The agency received four comments on the change, which was included in a proposed rule issued in 2011. All of the commenters urged the FDA to retain "medically plausible" in the definition of an orphan subset. But the agency stuck to its proposal, saying the term caused too much confusion and would continue to allow artificial orphan populations, which would divert resources from R&D of drugs for true orphan diseases and conditions. (See BioWorld Today, Oct. 19, 2011.)

At-Risk Launch to Cost $2.15B

An at-risk launch of generic Protonix tablets will cost Teva Pharmaceutical Industries Ltd. and Sun Pharmaceutical Industries Ltd. $2.15 billion in a settlement reached with Pfizer Inc., of New York, and Nycomed A/S, now part of Takeda Pharmaceutical Co. Ltd., of Osaka, Japan.

Jerusalem-based Teva's share of the tab is $1.6 billion, half of which will be paid this year and the remainder in 2014. Sun, of Mumbai, will pay $550 million. Pfizer and Takeda will divide the proceeds, with Pfizer getting 64 percent.

The settlement ends a 10-year patent infringement battle that culminated in Teva's launch of 20 mg and 40 mg generic Protonix (pantoprazole sodium) in December 2007 – three years ahead of the patent expiry for pantoprazole.

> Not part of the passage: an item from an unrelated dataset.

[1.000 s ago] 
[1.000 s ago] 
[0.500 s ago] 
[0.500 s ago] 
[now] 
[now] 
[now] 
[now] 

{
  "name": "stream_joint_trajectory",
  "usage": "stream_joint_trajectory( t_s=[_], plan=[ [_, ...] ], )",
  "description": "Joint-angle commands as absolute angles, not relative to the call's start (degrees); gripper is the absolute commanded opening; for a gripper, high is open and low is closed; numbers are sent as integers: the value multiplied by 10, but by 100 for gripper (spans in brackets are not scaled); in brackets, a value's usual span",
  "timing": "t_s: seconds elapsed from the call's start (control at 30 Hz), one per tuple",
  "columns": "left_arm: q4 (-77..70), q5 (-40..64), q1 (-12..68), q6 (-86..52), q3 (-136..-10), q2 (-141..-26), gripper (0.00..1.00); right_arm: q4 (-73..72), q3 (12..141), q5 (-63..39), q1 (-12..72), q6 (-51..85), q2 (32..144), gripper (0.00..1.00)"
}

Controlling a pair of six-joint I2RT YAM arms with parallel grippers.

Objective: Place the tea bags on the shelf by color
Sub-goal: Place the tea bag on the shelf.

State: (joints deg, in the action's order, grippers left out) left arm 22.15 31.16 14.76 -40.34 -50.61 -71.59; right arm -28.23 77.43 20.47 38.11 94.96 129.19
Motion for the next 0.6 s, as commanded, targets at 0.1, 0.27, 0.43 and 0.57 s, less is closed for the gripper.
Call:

The generic acid reflux drug was launched a few months after a federal district court denied Wyeth's (now part of Pfizer) motion for a preliminary injunction. A federal jury upheld the validity of the Wyeth patent in 2010.

FDA Creates GAIN List

Taking the next step in a battle against superbugs, the FDA proposed a rule creating a list of pathogens that qualify as targets for antibacterial and antifungal drugs being developed under the Generating Antibiotic Incentives Now (GAIN) provision of the FDA Safety and Innovation Act.

Qualifying drugs are eligible for designation as a fast-track product and an additional five years of exclusivity.

The proposed list, published in Wednesday's Federal Register, includes Acinetobacter species, Aspergillus species, Burkholderia cepacia complex, Campylobacter species, Candida species, Clostridium difficile, Enterobacteriaceae, Enterococcus species, Mycobacterium tuberculosis complex, Neisseria gonorrhoeae, N. meningitidis, nontuberculous mycobacteria species, Pseudomonas species, Staphylococcus aureus, Streptococcus agalactiae, S. pneumoniae, S. pyogenes and Vibrio cholerae.

Comments on the list and proposed rule are due by Aug. 12.